=== Exercise instructions ===
Print the listing below from its opening line through the line holding "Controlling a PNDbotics", both ends included.

=== Given material ===
------------
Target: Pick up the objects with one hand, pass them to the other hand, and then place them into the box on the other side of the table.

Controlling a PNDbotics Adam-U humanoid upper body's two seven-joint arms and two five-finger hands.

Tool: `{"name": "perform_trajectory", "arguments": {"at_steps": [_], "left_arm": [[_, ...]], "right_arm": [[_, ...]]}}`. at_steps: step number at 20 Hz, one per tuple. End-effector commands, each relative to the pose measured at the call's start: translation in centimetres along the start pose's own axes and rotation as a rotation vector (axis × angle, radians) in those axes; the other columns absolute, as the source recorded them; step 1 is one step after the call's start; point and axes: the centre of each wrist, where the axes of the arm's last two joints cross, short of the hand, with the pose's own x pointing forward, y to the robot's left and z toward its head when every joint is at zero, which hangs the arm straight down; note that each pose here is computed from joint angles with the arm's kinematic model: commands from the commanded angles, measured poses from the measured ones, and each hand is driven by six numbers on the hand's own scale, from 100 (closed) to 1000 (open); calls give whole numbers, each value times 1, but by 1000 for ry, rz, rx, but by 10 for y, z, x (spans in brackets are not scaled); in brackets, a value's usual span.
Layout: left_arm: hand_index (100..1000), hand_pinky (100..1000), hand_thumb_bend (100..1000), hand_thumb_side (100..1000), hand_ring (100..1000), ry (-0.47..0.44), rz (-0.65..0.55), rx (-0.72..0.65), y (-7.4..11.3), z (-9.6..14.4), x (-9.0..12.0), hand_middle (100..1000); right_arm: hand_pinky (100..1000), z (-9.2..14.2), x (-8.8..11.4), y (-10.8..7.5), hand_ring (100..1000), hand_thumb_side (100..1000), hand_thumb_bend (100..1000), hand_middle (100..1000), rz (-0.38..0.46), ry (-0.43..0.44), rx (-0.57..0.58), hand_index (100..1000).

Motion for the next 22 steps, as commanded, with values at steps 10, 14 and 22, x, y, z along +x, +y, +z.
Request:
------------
=== Task solution ===
Target: Pick up the objects with one hand, pass them to the other hand, and then place them into the box on the other side of the table.

Controlling a PNDbotics Adam-U humanoid upper body's two seven-joint arms and two five-finger hands.

This output requires no further additions.